• **What the exercise asks**
Show every line below where "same" appears.

────────

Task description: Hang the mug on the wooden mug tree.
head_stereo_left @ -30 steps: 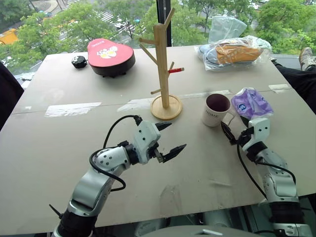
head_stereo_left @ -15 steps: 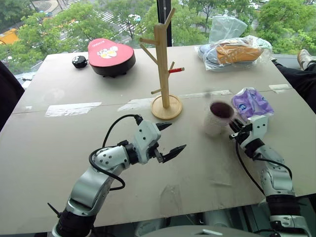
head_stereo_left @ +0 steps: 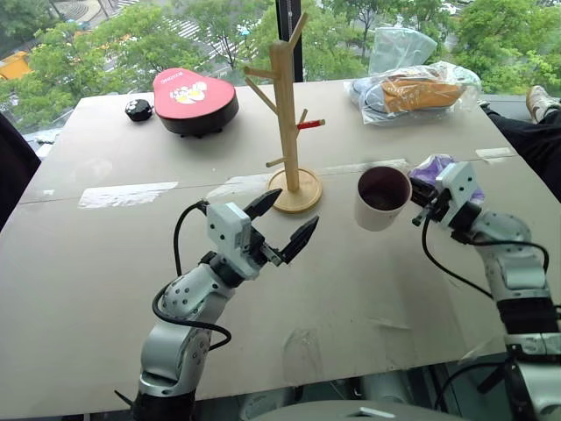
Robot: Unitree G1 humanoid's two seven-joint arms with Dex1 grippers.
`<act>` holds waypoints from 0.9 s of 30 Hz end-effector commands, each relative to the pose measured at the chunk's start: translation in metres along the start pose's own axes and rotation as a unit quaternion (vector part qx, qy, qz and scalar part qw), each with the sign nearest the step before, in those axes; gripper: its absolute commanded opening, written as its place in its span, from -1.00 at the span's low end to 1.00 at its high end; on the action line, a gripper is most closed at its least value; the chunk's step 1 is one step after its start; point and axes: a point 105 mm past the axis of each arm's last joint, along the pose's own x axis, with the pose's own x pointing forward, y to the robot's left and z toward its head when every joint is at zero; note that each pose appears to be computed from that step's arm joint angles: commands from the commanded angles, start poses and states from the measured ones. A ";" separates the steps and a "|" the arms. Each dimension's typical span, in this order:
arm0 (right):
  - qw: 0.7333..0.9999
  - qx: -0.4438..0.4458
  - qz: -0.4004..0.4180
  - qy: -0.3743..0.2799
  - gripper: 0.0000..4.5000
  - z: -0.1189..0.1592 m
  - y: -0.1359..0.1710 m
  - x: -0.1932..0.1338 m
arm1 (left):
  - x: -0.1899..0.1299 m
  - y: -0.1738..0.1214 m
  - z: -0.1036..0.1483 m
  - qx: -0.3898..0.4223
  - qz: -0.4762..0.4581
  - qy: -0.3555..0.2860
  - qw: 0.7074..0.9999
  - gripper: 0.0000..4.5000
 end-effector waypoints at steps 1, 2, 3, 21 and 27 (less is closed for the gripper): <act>0.984 -0.141 0.109 -0.014 -0.98 0.051 -0.010 0.022 | 0.002 0.003 0.031 0.013 0.049 -0.096 0.994 1.00; 0.979 -0.160 0.127 -0.012 -0.98 0.060 -0.014 0.029 | 0.002 0.002 0.032 0.008 0.053 -0.104 0.993 1.00; 0.975 -0.172 0.140 -0.008 -0.98 0.067 -0.017 0.035 | 0.003 -0.001 0.033 0.003 0.051 -0.110 0.993 1.00; 0.920 -0.318 0.227 0.004 -0.98 0.129 -0.022 0.104 | -0.001 -0.008 0.032 0.016 0.066 -0.117 0.991 1.00; 0.920 -0.332 0.208 -0.001 -0.98 0.144 -0.025 0.120 | -0.002 -0.007 0.029 0.015 0.077 -0.116 0.990 1.00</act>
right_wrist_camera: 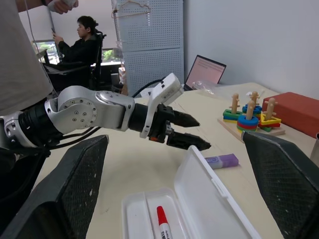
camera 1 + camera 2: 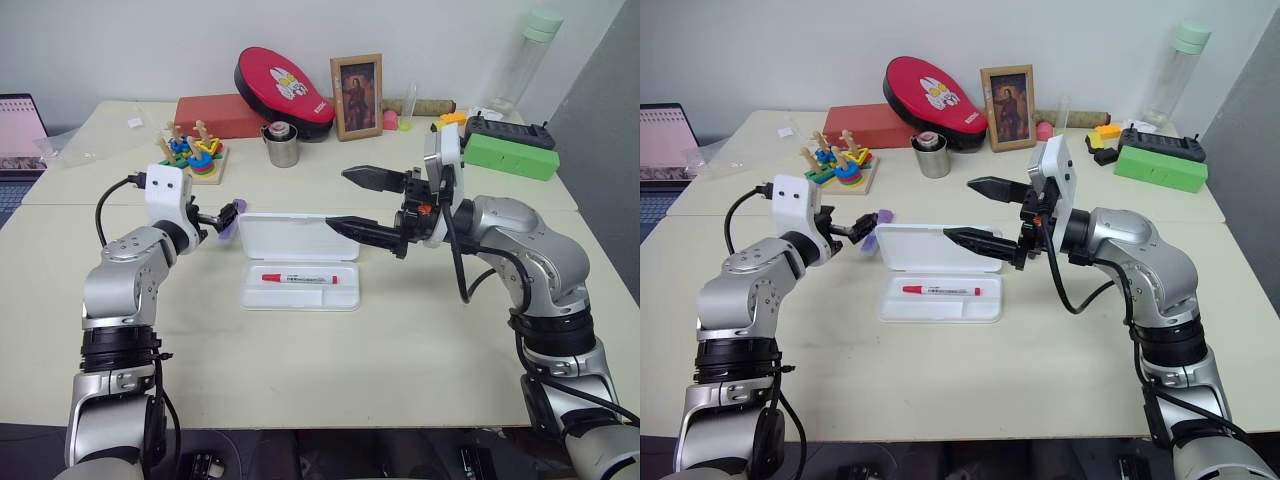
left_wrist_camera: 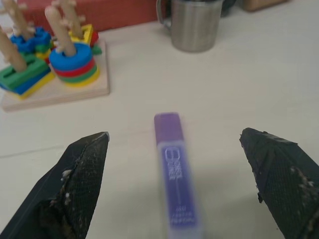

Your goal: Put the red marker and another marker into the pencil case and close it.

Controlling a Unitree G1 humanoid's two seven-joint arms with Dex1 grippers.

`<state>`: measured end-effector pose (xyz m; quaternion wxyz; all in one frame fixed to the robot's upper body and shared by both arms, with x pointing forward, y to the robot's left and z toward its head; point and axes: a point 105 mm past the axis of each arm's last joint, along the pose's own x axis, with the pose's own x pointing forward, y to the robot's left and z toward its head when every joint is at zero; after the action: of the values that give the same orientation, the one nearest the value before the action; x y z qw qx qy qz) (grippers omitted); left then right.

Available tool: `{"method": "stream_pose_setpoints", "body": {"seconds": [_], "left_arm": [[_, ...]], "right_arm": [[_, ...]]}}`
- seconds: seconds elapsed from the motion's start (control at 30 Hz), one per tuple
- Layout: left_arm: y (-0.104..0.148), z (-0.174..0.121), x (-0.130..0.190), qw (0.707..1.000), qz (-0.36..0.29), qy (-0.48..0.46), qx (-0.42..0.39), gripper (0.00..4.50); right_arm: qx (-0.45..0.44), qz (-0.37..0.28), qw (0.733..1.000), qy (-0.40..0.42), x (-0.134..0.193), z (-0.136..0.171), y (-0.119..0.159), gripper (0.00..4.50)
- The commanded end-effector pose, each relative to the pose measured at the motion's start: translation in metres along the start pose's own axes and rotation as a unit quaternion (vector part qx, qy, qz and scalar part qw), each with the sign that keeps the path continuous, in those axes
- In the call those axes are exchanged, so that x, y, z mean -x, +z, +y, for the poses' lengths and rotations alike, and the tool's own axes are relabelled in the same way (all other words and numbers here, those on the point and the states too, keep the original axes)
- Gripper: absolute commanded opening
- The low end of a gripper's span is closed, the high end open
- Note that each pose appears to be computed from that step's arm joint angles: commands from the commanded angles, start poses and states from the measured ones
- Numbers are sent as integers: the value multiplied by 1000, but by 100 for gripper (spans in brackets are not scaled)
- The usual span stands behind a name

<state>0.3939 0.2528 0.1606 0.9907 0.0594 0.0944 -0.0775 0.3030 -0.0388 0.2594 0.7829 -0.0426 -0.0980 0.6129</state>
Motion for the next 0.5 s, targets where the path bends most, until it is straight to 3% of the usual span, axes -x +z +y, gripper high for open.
{"method": "stream_pose_setpoints", "body": {"seconds": [0.03,0.2,0.5], "left_arm": [[-14,-3,-7,1000,23,4,1,448],[-36,-13,-16,998,58,-22,8,448],[-45,-8,-21,997,77,-7,0,276]], "right_arm": [[24,-16,1000,8,-3,2,12,450],[23,-17,1000,5,0,2,12,450],[26,-16,1000,-4,2,2,13,450]]}}
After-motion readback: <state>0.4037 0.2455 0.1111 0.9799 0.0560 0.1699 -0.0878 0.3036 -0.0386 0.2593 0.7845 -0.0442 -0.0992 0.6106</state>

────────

• **Response to the exercise**
`<state>`: measured end-effector pose (xyz m; quaternion wxyz; all in one frame fixed to the robot's upper body and shared by both arms, with x pointing forward, y to the robot's left and z toward its head; point and axes: a point 105 mm past the axis of each arm's last joint, along the pose's own x axis, with the pose's own x pointing forward, y to the robot's left and z toward its head when every joint is at zero; after the action: of the values that give the same orientation, the one nearest the value before the action; x y z qw qx qy qz) (grippers omitted); left then right.
- In the call those axes are exchanged, so that x, y, z mean -x, +z, +y, for the poses' lengths and rotations alike, and the tool's own axes are relabelled in the same way (all other words and numbers here, those on the point and the states too, keep the original axes)

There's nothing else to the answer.